Mufakat Kanjeng Sinuhun (3): Munculnya Dua Nama

Mufakat Kanjeng Sinuhun (3): Munculnya Dua Nama

Jika pun benar, Usrif tidak mungkin sendiri. Ia butuh kaki tangan untuk menjalankan aksinya itu. Disitulah peran Ucok. Sosok ini kebalikan dari Usrif. Urakan dan sering membuat onar. Maklum, Ucok dibesarkan di kawasan pasar. Broklyn-nya Kota Ulin. Bernyali tinggi dan menguasai kawanan preman.

Sebetulnya, nama Ucok yang duluan muncul. Informasi yang dihimpun Henry mengarah kesitu. Karena Ucoklah yang melakukan transaksi pembelian lahan. Berinteraksi langsung dengan para pemilik lahan. Namun ini baru sekadar informasi awal. Karena Henry sama sekali belum tahu, di mana lahan yang dimaksud itu. Yang katanya seluas 1.000 hektare itu. Apakah sudah ada? Atau masih rencana?  

****

Senin pagi, Henry Natan bersama rekannya kaum Hermes, berkumpul di kantor Pemangku Kota Ulin. Biasanya setiap awal pekan banyak informasi baru. Terkait perkembangan program dari pemangku kota. Kaum Hermes menunggu momen itu setiap awal pekannya. Seperti rutinitas wajib. Entah untuk sekadar bertanya, atau ngobrol kesana–kemari dengan pemangku kota dan jajarannya.

Henry duduk lesehan. Setelah kakinya merasa pegal. Sudah sekitar 10 menit berdiri. Mondar-mandir. Tak ada kursi yang tersisa di depan balai pertemuan itu. Dua kursi di sebelah kanan pintu masuk, sudah diduduki aparat pemangku kota.

Di sebelah kiri pintu, ada satu kursi dan meja. Tampak, tim keamanan kantor pemangku kota mendudukinya. Ia terlihat nyaman berbincang dengan Abe, seorang Hermes. Teman Henry. Abe malah duduk di meja.
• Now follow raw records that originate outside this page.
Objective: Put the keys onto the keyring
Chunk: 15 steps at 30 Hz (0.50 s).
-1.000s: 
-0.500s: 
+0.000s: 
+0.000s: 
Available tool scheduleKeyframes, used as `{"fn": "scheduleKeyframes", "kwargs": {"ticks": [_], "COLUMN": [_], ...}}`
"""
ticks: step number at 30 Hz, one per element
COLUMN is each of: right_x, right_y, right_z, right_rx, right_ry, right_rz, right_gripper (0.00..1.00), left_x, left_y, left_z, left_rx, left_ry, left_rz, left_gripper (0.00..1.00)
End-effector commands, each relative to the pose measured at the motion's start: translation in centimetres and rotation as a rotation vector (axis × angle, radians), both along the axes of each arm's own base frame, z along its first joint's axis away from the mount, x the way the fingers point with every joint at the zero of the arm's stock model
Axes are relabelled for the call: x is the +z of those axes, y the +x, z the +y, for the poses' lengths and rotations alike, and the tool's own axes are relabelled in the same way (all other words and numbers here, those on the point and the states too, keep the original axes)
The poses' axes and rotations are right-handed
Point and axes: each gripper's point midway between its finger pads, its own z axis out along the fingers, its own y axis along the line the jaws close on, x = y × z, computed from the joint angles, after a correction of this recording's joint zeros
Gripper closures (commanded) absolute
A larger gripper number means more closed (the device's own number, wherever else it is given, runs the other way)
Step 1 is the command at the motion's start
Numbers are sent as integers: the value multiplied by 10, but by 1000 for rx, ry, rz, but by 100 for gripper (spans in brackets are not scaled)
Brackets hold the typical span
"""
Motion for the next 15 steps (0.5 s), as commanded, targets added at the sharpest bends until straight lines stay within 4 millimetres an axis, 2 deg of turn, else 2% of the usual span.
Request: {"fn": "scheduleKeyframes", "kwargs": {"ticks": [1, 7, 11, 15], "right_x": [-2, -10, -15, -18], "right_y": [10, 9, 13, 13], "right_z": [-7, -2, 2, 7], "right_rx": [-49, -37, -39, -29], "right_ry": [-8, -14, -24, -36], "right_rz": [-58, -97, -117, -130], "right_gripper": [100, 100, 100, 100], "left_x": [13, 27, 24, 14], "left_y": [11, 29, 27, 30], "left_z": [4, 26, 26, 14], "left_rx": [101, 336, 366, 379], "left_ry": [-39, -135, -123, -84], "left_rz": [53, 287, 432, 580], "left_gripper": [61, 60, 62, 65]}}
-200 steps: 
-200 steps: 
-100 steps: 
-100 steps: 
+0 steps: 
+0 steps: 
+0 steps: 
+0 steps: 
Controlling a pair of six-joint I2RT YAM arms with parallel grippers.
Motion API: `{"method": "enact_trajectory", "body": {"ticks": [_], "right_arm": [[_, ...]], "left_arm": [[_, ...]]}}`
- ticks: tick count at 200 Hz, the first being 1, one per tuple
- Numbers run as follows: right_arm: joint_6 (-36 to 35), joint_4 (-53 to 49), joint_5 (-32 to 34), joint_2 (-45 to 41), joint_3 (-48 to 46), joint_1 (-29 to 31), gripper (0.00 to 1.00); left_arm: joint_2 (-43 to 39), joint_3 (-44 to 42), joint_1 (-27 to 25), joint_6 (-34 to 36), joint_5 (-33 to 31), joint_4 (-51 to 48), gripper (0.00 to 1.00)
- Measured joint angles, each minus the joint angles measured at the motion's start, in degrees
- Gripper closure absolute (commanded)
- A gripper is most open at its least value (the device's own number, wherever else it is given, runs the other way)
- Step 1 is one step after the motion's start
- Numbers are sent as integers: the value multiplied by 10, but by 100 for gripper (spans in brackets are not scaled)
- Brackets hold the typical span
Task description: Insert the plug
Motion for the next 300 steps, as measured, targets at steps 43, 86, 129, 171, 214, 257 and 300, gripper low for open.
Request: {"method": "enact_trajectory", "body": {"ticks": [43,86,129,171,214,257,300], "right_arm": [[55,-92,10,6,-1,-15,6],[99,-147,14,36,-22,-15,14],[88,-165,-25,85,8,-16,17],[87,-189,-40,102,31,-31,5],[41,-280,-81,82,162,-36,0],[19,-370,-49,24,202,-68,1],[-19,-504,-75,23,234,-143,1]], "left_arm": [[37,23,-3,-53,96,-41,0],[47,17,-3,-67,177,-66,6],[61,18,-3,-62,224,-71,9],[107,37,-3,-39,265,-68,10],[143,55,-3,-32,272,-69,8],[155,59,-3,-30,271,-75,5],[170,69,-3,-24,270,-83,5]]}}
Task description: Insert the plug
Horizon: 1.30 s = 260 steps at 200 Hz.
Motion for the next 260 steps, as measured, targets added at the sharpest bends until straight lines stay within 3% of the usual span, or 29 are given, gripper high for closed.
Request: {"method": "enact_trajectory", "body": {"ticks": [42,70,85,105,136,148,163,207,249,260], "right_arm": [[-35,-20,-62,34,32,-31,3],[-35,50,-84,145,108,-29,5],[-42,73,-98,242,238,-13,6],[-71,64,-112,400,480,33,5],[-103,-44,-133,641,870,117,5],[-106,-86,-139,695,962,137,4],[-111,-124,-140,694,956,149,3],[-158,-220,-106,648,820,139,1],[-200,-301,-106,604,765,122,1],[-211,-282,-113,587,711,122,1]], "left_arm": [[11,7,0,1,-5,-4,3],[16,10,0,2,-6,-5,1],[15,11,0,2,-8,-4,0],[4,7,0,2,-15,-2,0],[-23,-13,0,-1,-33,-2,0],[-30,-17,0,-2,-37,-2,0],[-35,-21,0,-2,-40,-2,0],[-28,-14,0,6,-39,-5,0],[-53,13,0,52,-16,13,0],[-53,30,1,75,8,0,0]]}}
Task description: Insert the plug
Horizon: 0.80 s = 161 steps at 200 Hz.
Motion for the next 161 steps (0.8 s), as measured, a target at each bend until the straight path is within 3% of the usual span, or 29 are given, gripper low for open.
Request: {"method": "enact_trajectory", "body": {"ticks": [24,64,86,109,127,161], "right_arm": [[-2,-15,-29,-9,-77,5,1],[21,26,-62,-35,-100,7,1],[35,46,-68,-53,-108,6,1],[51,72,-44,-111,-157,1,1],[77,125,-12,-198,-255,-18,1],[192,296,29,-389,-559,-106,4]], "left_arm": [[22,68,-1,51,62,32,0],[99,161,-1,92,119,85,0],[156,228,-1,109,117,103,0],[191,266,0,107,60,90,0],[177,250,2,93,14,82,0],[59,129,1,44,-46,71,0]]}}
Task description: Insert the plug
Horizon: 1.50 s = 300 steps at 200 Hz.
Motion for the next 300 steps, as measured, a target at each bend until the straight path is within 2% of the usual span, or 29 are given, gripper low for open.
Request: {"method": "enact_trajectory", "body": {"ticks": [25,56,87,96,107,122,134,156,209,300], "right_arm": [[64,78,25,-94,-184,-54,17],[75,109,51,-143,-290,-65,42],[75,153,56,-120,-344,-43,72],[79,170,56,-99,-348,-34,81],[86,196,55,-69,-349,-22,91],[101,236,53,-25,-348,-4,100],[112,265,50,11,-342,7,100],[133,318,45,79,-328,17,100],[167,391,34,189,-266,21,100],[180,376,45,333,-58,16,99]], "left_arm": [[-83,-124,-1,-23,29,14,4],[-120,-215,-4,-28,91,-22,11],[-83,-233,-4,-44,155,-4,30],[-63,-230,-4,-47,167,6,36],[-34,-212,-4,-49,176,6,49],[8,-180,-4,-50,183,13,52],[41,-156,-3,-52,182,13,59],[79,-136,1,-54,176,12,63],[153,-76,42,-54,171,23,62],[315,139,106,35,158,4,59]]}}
Dengan posisi miring. Keduanya saling bercerita dan berkelakar.

Para Hermes lain, mengikuti Henry. Duduk lesehan. Berjejer. Bersandar di pagar pembatas terbuat dari kayu hitam. Mengkilat seperti habis dipernis. Posisinya menghadap pintu masuk balai pertemuan itu. Lantainya tidak tampak terlalu kotor. Setiap hari dibersihkan oleh tim kebersihan kantor.

Pintu balai pertemuan masih tertutup rapat. Hanya sesekali para pemangku kota hilir mudik keluar ruangan. Kaum Hermes tidak diperbolehkan masuk. Sebetulnya boleh saja. Apalagi mereka sudah saling mengenal dengan para aparat Pemangku Kota itu.

Tapi, mendengarkan pertemuan dengan beragam persoalan, sama sekali tidak menarik minat. Mending nanti ketemu langsung dengan orang yang dituju. Entah Kepala Pemangku Kota atau jajarannya. Bisa ngobrol to the point saja.

Sekitar pukul 10.30 waktu setempat, para pemangku kota mulai terlihat keluar ruangan. Satu persatu. Ada yang buru-buru meninggalkan tempat. Tapi sebagian besar masih santai dan berbincang bersama sejawatnya.

Wakil Kepala Pemangku Kota terlihat keluar lebih dulu. Kemudian berjalan menuju tangga lantai 3. Diikuti para Hermes. Henry tetap bertahan. Ia berdiri sambil melihat ke sekelilingnya. Abe juga tampak masih bertahan. Tidak ikut dengan rombongan wakil kepala.

Kepala Pemangku Kota akhirnya keluar. Bersama dengan jajarannya. Tampak juga Sesepuh Bidang Pertanian. Yang mengurusi soal ketahan pangan Kota Ulin. Henry dan Abe pun menghampiri.

Memang sedari awal, Henry ingin bertemu dengan Kepala Pemangku Kota. Utamanya dengan Sesepuh Bidang Pertanian. Ketika itu dijabat oleh Khairul Ummah. Biasanya mereka bersama. Bersahabat dekat. Kemana-mana, keduanya sering terlihat berbarengan. Bahkan untuk urusan hobi.

Keduanya suka olahraga ketangkasan. Yang menantang. Seperti off road. Baik kendaraan roda empat yang telah dimodifikasi maupun trail. Melintasi jalur setapak yang sulit dilintasi. Semakin susah medannya. Semakin menantang katanya.

“Hai.. Bagaimana kabar? Sehat,” sapa Sultan, kepala Pemangku Kota. Sultan bukan nama sebenarnya. Setiap pemangku kota digelari nama Sultan.